Now the bike-rental startup is taking further action by bringing to court Beijing Taotianxia Technology Development (北京淘友天下科技发展有限公司), the operator of the social networking platform, for slander and defamation.

Ofo said that the allegations by the anonymous Maimai user with unconfirmed identity are fabricated, groundless and have defamed the company’s reputation, according to the indictment it filed with Beijing Haidian District People’s Court on May 19. Ofo claims that Maimai did not verify and delete the comments in a timely manner after the comments were made and sparked discussions, causing the slander to be widely spread on the Internet and damaging ofo’s goodwill. Ofo thus demands that Maimai delete the post and comments in question, provide the user contact and address, issue a statement of apology and pay RMB 1 million in compensation.

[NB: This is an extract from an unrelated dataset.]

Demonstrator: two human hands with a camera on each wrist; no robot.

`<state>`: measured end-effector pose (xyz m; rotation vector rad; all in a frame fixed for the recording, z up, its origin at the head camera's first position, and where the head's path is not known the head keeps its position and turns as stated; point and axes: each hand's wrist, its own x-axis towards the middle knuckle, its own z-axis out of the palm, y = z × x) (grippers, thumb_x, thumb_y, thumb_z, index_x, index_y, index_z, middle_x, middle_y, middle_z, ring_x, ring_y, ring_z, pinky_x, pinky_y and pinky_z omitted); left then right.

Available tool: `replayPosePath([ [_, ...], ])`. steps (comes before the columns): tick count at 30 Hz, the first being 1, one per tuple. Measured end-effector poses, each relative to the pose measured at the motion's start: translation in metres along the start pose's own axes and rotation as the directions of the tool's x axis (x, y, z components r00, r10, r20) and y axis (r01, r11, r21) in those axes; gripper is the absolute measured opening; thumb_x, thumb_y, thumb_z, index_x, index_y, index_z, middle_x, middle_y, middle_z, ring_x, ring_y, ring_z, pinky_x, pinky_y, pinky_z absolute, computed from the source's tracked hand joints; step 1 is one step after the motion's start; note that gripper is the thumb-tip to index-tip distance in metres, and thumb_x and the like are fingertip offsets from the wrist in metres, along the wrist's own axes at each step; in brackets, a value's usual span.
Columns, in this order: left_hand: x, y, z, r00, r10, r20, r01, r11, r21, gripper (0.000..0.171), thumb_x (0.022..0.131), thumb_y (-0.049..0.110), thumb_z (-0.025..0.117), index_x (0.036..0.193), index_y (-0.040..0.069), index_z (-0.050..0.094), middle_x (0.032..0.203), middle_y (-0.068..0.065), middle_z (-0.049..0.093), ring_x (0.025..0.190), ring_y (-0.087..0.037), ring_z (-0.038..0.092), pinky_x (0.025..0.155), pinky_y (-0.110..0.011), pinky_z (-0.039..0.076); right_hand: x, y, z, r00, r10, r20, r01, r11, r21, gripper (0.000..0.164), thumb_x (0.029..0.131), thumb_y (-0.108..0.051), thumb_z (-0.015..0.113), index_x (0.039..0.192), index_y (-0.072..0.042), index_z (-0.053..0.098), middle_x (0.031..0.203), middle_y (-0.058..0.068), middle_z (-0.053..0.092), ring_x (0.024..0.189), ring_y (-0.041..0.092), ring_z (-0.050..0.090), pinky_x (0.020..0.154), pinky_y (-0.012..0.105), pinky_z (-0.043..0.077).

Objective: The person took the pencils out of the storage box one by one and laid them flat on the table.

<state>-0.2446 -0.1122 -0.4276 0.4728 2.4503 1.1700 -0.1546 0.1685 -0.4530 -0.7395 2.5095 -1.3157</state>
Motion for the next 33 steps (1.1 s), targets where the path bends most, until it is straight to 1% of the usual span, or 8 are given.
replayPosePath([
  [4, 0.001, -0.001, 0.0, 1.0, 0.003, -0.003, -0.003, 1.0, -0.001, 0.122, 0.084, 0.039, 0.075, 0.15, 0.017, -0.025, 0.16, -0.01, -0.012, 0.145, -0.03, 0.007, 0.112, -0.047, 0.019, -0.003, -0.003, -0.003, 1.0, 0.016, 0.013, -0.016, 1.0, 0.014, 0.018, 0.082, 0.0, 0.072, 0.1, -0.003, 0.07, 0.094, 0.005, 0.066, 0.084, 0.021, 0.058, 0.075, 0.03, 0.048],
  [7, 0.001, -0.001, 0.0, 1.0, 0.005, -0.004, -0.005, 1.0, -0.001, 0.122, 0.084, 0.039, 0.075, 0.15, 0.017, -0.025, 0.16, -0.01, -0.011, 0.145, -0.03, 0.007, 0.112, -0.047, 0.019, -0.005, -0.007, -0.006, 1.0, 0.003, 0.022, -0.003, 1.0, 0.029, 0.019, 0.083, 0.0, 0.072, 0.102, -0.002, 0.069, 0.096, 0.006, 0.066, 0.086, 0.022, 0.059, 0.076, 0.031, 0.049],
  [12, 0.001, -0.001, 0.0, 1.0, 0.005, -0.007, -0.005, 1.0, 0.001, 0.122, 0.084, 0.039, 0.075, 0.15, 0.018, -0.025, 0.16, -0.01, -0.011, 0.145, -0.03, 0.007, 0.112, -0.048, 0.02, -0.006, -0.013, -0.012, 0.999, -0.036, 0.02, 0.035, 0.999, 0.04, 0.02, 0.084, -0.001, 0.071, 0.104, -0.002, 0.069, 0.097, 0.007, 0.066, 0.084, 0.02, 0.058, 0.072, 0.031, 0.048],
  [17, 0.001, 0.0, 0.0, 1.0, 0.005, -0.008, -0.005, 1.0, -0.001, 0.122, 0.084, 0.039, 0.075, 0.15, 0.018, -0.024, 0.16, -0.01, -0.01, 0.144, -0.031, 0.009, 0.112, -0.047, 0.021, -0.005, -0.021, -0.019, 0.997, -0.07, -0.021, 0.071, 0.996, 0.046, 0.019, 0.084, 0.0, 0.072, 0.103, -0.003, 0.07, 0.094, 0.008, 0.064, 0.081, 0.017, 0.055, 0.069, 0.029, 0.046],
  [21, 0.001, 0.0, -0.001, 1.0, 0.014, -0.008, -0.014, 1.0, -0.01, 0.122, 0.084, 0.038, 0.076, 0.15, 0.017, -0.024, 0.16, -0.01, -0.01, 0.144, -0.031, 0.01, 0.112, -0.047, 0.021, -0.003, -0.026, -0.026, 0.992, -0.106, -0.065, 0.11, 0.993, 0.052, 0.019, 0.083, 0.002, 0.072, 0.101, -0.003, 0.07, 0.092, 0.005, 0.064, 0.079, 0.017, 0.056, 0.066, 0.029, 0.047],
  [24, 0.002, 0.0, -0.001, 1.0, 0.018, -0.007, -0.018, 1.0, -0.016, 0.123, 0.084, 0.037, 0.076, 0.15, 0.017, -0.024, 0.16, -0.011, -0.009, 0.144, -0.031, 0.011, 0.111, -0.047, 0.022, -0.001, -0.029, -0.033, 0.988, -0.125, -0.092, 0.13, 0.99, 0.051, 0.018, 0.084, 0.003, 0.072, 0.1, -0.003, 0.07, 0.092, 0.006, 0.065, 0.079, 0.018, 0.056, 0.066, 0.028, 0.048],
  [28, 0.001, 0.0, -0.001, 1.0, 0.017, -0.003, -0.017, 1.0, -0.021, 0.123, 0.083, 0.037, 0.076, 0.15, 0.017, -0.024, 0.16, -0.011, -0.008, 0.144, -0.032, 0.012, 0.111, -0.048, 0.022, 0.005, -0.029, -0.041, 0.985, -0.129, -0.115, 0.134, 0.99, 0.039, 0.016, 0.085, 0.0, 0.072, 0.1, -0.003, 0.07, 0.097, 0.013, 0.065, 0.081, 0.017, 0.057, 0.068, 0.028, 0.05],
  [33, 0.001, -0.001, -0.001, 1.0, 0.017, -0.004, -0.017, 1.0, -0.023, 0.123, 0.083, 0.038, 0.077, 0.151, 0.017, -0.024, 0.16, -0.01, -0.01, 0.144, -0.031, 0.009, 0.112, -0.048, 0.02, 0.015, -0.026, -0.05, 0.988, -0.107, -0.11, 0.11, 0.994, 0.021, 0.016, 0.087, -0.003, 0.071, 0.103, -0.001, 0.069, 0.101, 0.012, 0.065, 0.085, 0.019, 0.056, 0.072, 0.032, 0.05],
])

In response to the defamation charges, Maimai said it has not yet received any notice from the court yet. Today, the company a statement saying that it has taken technical means needed for prevention of reputation infringement, and has provided reasonable remedy measures for the infringed.

Maimai said in the statement that it always discourages its users from spreading rumors, malicious slandering, and infringing on others’ legal rights and interests.

Maimai also said that protecting users’ privacy information is its obligation as much as is legally possible, and it has no right to reveal the user’s private information to others until clearly requested by judicial authorities.

Beijing Haidian District People’s Court has reportedly accepted the case.

In another similar case, co-founder of ofo’s rival, Mobike, is suing Quora-like Zhihu, both adding to a lengthy list of litigation cases in the tech industry that has seen players attaching great importance to the protection of their legitimate rights.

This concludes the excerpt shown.